Abstract Body: Background: Interleukin-10 (IL-10) is a potent immunomodulatory cytokine widely explored as a therapy for diseases involving extensive inflammation, for example, inflammatory bowel disease and myocardial infarction (MI). However, IL-10 has a short half-life in vivo, making it necessary to administer large and/or repeated doses that increase the risk of side effects. On the other hand, macrophages (Mφ) play key roles in modulating post-MI cardiac inflammation and recovery. Whether controlled release of IL-10 can program macrophage phenotypes, ameliorate cardiac remodeling, and improve heart function post-MI more efficiently than direct administration of unprotected IL-10 remain to be studied.
Hypothesis and Goals: We hypothesized that coacervate nanoparticles (CoaNP) can be used to create a nano-sized, biomimetic controlled delivery system for IL-10 that protects it from rapid degradation and enhance its bioavailability and potency in programming macrophage phenotypes, which may in turn ameliorate cardiac remodeling after MI.

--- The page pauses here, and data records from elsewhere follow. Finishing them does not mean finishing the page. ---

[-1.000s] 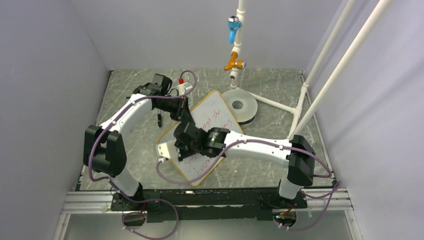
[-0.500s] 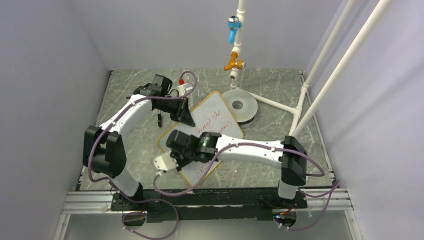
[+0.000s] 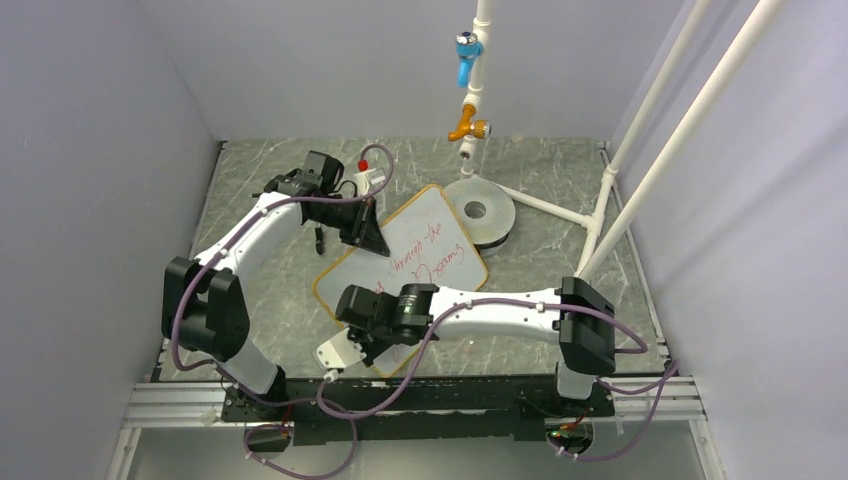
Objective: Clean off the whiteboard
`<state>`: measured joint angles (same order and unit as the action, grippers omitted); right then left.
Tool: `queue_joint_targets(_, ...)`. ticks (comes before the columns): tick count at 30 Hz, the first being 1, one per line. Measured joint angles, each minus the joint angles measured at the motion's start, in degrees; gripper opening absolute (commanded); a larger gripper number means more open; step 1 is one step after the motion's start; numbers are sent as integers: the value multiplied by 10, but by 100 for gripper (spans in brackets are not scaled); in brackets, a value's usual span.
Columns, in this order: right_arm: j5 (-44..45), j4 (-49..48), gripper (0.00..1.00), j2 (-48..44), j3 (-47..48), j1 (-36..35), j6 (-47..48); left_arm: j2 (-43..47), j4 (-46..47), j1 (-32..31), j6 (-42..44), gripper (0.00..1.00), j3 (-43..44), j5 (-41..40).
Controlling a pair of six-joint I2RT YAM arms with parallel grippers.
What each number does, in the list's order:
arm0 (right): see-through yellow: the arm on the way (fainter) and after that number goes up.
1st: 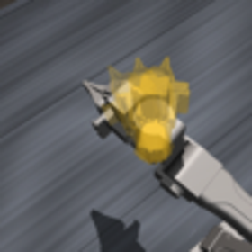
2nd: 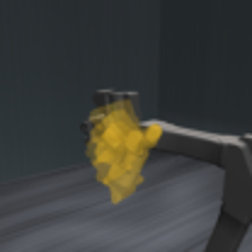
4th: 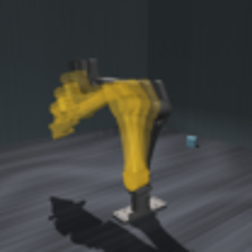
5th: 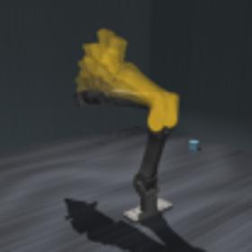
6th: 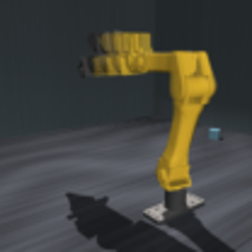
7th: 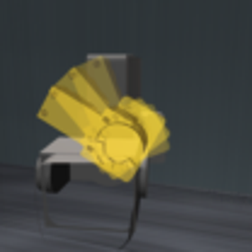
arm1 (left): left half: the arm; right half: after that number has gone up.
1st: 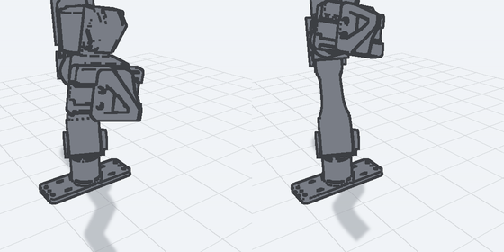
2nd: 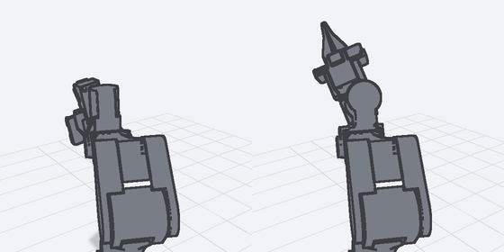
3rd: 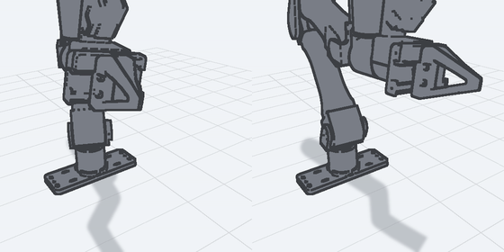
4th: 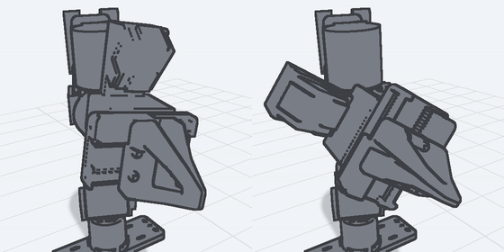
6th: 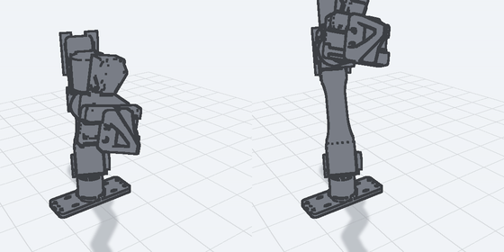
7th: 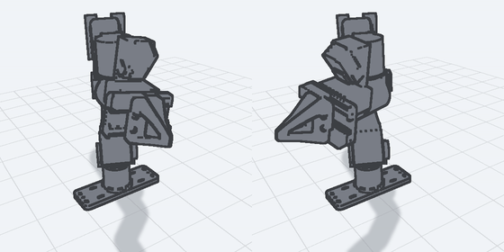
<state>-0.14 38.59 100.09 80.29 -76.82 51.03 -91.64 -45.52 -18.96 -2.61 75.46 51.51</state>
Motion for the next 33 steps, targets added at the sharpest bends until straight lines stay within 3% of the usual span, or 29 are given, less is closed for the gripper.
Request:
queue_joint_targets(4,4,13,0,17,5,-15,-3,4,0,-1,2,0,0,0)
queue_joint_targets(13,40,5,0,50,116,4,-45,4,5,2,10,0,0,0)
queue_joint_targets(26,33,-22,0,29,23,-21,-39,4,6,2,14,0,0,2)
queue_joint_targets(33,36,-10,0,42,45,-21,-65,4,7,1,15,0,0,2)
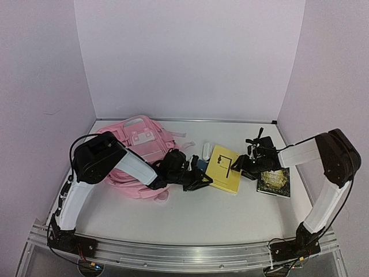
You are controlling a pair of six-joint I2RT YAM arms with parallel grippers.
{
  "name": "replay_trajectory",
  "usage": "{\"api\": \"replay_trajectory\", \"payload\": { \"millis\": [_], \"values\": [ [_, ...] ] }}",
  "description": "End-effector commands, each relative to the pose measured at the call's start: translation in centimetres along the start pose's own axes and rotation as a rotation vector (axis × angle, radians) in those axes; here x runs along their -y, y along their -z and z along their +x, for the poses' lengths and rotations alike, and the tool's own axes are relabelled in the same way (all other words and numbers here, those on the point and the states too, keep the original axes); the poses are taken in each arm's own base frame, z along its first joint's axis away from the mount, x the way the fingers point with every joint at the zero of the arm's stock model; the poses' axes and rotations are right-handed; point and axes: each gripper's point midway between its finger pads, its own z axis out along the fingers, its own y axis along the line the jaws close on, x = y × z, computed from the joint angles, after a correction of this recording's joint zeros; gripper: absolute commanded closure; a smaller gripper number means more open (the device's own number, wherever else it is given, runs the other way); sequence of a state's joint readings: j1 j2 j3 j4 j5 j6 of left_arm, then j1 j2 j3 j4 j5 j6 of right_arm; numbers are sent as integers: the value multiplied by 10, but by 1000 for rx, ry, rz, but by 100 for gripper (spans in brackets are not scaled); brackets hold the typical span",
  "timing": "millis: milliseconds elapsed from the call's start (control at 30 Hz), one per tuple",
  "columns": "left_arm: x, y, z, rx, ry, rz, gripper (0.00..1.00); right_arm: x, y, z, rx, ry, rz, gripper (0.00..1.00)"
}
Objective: Pack the student bag
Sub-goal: Pick up the book from the center of the board.
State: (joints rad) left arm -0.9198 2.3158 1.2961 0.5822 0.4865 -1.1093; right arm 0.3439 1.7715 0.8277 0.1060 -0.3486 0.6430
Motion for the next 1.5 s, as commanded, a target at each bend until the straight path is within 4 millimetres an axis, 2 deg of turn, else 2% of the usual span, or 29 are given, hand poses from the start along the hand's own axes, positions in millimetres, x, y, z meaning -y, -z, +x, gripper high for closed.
{"api": "replay_trajectory", "payload": {
  "millis": [0,167,300,400,467,600,633,767,967,1100,1200,1300,1467],
  "values": [
    [62,19,-34,129,-139,110,86,30,-2,54,-156,-59,100,39],
    [88,33,-35,144,-176,184,98,25,10,43,-95,-69,99,39],
    [108,41,-29,107,-201,245,100,10,32,21,6,-70,76,37],
    [117,54,-26,78,-233,256,100,-17,65,-5,122,-29,5,31],
    [125,67,-25,54,-278,246,100,-37,92,-22,204,17,-50,21],
    [145,97,-10,-42,-373,245,100,-74,130,-34,260,141,-162,4],
    [151,105,-4,-72,-404,252,100,-83,136,-34,253,181,-193,2],
    [168,139,16,-181,-497,247,100,-119,153,-28,183,324,-315,2],
    [180,194,31,-306,-536,355,100,-140,159,-16,76,437,-396,2],
    [184,215,47,-386,-572,379,100,-158,162,8,-54,464,-553,2],
    [185,223,51,-402,-593,385,100,-168,170,22,-124,482,-650,4],
    [186,227,52,-415,-602,387,100,-179,178,36,-179,505,-732,13],
    [193,229,50,-427,-629,403,100,-188,183,54,-279,498,-826,39]
  ]
}}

Methods: CoaNP loaded with recombinant human IL-10 (CoaNP-IL10) was prepared by first mixing IL-10 with natural heparin and then with a synthetic polycation, poly(ethylene argininylaspartate diglyceride) (PEAD). To evaluate the effects of CoaNP-IL10 on programming macrophage phenotypes, we adopted a transwell setup in vitro. To study the efficacy of CoaNP-IL10 on cardiac remodeling in vivo, we used a mouse model of myocardial infarction (MI).
Results: CoaNP-IL10 had an average diameter of 536.23 ± 52.54 nm, prolonging the biostability of IL-10 in vitro. Compared with direct administration of the same doses of unprotected IL-10 (free IL-10), the CoaNP-IL10-500ng group significantly reduced Mφ polarization to an inflammatory phenotype (p<0.01) while promoting Mφ polarization to a noninflammatory phenotype in vitro (p<0.001). Besides, the CoaNP-IL10-100ng group demonstrated the highest enhancement of phagocytosis in noninflammatory macrophages, compared with free 100ng IL-10 (p<0.05). When intramyocardially administered in a mouse MI model, CoaNP-IL10-500ng not only reduced myocardial fibrosis (p<0.05) and CD68+ phagocytic cell infiltration (p<0.001) but also decreased left ventricular dilation (p<0.05) at 6 weeks post-MI, compared with the saline control.
Conclusion: These results suggest that CoaNP-based controlled release of IL-10 efficiently modulates macrophage phenotypes in vitro and cardiac remodeling in vivo.